▸ **Exercise aim**: Only the records, repeated exactly, should make up the response.

▬▬▬▬▬▬▬▬▬▬

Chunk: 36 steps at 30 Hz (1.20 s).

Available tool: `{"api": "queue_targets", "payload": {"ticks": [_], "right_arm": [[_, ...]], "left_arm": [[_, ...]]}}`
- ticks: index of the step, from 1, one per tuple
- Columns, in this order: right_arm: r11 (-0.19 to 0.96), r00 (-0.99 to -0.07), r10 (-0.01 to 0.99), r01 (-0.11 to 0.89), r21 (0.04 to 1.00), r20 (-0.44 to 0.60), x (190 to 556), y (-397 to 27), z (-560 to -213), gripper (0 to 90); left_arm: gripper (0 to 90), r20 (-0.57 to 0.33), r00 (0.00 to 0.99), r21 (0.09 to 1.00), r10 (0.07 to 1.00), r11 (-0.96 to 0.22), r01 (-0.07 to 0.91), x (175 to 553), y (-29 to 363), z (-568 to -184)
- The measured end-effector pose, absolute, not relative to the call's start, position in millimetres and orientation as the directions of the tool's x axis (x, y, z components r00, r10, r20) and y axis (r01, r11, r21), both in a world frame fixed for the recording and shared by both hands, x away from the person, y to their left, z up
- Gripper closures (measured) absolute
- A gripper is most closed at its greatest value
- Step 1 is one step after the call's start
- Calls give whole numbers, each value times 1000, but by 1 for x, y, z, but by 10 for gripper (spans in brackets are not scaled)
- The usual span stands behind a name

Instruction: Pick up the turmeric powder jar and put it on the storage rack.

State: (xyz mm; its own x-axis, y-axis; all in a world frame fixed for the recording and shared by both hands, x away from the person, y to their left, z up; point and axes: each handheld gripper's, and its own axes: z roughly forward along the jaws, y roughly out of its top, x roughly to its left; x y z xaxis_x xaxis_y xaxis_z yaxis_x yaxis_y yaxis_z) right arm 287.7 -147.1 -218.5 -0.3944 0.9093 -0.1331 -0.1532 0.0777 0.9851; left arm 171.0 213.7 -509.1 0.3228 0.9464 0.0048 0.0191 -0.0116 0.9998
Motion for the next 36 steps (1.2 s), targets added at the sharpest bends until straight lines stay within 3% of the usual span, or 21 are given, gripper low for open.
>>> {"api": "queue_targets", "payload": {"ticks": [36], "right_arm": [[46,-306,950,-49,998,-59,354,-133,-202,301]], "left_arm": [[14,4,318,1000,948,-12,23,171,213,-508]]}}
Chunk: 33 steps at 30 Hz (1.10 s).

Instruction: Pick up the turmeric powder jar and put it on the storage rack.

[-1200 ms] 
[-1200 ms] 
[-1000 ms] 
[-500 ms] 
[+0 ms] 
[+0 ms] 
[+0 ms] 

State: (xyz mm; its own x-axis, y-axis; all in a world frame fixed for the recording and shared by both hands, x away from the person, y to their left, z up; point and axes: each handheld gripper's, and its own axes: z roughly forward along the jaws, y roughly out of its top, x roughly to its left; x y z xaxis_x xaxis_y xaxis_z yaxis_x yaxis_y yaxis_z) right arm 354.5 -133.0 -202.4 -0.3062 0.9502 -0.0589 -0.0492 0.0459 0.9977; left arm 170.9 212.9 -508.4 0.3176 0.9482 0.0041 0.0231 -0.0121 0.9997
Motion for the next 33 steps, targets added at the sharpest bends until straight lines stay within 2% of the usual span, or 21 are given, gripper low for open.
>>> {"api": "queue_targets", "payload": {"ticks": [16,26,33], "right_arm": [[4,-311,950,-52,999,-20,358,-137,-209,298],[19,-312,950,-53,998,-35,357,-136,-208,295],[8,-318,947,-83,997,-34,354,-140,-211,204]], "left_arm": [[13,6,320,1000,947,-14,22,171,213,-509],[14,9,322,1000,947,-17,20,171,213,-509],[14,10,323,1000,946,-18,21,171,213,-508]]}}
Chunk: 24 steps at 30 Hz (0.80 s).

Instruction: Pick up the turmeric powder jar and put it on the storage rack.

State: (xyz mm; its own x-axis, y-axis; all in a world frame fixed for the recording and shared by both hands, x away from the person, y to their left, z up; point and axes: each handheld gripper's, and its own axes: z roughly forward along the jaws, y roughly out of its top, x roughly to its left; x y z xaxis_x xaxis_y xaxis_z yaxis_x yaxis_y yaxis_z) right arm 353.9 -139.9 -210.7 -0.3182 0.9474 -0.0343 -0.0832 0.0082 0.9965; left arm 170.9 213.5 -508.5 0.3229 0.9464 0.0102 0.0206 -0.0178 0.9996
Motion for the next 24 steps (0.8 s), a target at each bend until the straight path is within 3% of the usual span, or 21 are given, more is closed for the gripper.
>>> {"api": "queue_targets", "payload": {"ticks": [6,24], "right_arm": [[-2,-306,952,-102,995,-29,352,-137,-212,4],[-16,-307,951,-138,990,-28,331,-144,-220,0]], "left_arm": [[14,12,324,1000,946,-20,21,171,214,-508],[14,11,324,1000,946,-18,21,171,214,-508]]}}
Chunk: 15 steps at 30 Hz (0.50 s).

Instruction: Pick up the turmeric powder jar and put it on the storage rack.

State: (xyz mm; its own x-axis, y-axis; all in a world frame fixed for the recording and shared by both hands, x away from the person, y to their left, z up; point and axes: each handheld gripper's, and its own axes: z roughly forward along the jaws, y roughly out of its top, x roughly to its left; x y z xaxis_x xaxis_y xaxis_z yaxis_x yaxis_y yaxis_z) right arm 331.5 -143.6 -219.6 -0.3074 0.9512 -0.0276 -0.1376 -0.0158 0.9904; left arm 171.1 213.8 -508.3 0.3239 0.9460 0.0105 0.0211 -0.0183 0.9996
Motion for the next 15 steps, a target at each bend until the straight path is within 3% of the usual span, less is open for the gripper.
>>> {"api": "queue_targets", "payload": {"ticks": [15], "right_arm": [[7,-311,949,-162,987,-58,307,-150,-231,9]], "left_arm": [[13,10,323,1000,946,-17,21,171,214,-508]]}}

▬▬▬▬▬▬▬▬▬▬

▸ **Exercise solution**:
Chunk: 36 steps at 30 Hz (1.20 s).

Available tool: `{"api": "queue_targets", "payload": {"ticks": [_], "right_arm": [[_, ...]], "left_arm": [[_, ...]]}}`
- ticks: index of the step, from 1, one per tuple
- Columns, in this order: right_arm: r11 (-0.19 to 0.96), r00 (-0.99 to -0.07), r10 (-0.01 to 0.99), r01 (-0.11 to 0.89), r21 (0.04 to 1.00), r20 (-0.44 to 0.60), x (190 to 556), y (-397 to 27), z (-560 to -213), gripper (0 to 90); left_arm: gripper (0 to 90), r20 (-0.57 to 0.33), r00 (0.00 to 0.99), r21 (0.09 to 1.00), r10 (0.07 to 1.00), r11 (-0.96 to 0.22), r01 (-0.07 to 0.91), x (175 to 553), y (-29 to 363), z (-568 to -184)
- The measured end-effector pose, absolute, not relative to the call's start, position in millimetres and orientation as the directions of the tool's x axis (x, y, z components r00, r10, r20) and y axis (r01, r11, r21), both in a world frame fixed for the recording and shared by both hands, x away from the person, y to their left, z up
- Gripper closures (measured) absolute
- A gripper is most closed at its greatest value
- Step 1 is one step after the call's start
- Calls give whole numbers, each value times 1000, but by 1 for x, y, z, but by 10 for gripper (spans in brackets are not scaled)
- The usual span stands behind a name

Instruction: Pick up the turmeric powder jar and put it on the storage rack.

State: (xyz mm; its own x-axis, y-axis; all in a world frame fixed for the recording and shared by both hands, x away from the person, y to their left, z up; point and axes: each handheld gripper's, and its own axes: z roughly forward along the jaws, y roughly out of its top, x roughly to its left; x y z xaxis_x xaxis_y xaxis_z yaxis_x yaxis_y yaxis_z) right arm 287.7 -147.1 -218.5 -0.3944 0.9093 -0.1331 -0.1532 0.0777 0.9851; left arm 171.0 213.7 -509.1 0.3228 0.9464 0.0048 0.0191 -0.0116 0.9998
Motion for the next 36 steps (1.2 s), targets added at the sharpest bends until straight lines stay within 3% of the usual span, or 21 are given, gripper low for open.
>>> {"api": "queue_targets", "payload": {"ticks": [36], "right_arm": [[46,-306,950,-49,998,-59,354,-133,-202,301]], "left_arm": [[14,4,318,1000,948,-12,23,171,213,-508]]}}
Chunk: 33 steps at 30 Hz (1.10 s).

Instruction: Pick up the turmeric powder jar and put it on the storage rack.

[-1200 ms] 
[-1200 ms] 
[-1000 ms] 
[-500 ms] 
[+0 ms] 
[+0 ms] 
[+0 ms] 

State: (xyz mm; its own x-axis, y-axis; all in a world frame fixed for the recording and shared by both hands, x away from the person, y to their left, z up; point and axes: each handheld gripper's, and its own axes: z roughly forward along the jaws, y roughly out of its top, x roughly to its left; x y z xaxis_x xaxis_y xaxis_z yaxis_x yaxis_y yaxis_z) right arm 354.5 -133.0 -202.4 -0.3062 0.9502 -0.0589 -0.0492 0.0459 0.9977; left arm 170.9 212.9 -508.4 0.3176 0.9482 0.0041 0.0231 -0.0121 0.9997
Motion for the next 33 steps, targets added at the sharpest bends until straight lines stay within 2% of the usual span, or 21 are given, gripper low for open.
>>> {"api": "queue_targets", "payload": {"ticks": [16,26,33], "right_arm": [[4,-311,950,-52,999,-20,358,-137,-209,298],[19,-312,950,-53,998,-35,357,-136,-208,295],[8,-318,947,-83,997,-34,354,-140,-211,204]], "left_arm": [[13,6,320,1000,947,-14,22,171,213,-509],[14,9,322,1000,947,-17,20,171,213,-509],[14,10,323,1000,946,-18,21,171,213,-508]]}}
Chunk: 24 steps at 30 Hz (0.80 s).

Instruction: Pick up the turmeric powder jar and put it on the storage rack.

State: (xyz mm; its own x-axis, y-axis; all in a world frame fixed for the recording and shared by both hands, x away from the person, y to their left, z up; point and axes: each handheld gripper's, and its own axes: z roughly forward along the jaws, y roughly out of its top, x roughly to its left; x y z xaxis_x xaxis_y xaxis_z yaxis_x yaxis_y yaxis_z) right arm 353.9 -139.9 -210.7 -0.3182 0.9474 -0.0343 -0.0832 0.0082 0.9965; left arm 170.9 213.5 -508.5 0.3229 0.9464 0.0102 0.0206 -0.0178 0.9996
Motion for the next 24 steps (0.8 s), a target at each bend until the straight path is within 3% of the usual span, or 21 are given, more is closed for the gripper.
>>> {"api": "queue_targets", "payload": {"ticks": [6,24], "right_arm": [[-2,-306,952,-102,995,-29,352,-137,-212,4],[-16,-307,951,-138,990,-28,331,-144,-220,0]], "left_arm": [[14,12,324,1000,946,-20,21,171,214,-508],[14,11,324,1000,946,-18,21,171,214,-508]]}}
Chunk: 15 steps at 30 Hz (0.50 s).

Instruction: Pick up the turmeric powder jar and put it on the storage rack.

State: (xyz mm; its own x-axis, y-axis; all in a world frame fixed for the recording and shared by both hands, x away from the person, y to their left, z up; point and axes: each handheld gripper's, and its own axes: z roughly forward along the jaws, y roughly out of its top, x roughly to its left; x y z xaxis_x xaxis_y xaxis_z yaxis_x yaxis_y yaxis_z) right arm 331.5 -143.6 -219.6 -0.3074 0.9512 -0.0276 -0.1376 -0.0158 0.9904; left arm 171.1 213.8 -508.3 0.3239 0.9460 0.0105 0.0211 -0.0183 0.9996
Motion for the next 15 steps, a target at each bend until the straight path is within 3% of the usual span, less is open for the gripper.
>>> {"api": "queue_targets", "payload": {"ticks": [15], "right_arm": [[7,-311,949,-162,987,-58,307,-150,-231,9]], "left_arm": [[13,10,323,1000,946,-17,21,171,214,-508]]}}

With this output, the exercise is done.